BEGIN THE DATA

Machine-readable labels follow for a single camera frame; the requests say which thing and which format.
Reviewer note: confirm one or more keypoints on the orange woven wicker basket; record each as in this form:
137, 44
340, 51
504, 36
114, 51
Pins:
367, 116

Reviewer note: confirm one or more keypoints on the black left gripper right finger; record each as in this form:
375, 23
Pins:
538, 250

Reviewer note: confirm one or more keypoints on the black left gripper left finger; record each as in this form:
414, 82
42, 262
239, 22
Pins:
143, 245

END THE DATA
BEGIN THE DATA

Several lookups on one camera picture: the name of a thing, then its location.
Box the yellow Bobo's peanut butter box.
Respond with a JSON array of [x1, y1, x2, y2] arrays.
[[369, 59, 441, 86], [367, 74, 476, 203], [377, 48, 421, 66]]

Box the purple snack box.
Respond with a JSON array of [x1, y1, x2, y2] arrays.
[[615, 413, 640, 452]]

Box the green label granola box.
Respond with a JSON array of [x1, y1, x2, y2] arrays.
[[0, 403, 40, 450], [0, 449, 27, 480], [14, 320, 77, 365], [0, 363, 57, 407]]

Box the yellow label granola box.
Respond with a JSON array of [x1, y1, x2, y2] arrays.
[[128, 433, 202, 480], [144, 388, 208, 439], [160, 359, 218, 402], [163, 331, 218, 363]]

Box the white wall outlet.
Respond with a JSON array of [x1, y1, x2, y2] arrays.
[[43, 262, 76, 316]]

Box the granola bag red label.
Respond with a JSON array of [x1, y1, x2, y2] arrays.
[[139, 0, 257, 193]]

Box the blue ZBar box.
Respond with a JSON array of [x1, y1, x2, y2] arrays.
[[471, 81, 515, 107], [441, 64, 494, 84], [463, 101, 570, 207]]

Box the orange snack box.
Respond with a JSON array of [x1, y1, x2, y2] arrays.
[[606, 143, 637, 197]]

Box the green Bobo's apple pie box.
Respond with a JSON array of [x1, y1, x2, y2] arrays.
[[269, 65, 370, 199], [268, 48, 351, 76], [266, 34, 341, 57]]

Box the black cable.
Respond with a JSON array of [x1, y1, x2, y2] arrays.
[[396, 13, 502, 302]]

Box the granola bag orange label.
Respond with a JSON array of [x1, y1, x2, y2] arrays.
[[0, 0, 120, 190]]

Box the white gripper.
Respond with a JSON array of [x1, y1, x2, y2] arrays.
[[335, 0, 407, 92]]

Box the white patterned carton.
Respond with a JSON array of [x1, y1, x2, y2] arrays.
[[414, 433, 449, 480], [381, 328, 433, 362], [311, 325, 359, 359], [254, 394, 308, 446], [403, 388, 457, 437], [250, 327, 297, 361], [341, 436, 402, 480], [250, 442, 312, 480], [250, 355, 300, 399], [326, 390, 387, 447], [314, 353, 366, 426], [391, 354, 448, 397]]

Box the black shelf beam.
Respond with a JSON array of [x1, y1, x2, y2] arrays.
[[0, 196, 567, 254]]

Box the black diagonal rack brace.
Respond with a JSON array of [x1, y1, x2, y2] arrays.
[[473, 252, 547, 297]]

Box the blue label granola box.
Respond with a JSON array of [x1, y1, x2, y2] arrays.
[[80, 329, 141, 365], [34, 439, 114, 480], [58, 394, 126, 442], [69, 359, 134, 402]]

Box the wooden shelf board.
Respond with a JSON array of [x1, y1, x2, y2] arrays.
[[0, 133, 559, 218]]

END THE DATA

- _ASSIGNMENT_:
Read through the data above. Report each line that has the word "camera".

- _RESULT FOR THIS TASK_:
Machine-readable labels follow for a single camera frame; the requests say which thing and which format.
Several lookups on one camera picture: the name of a thing, then its location.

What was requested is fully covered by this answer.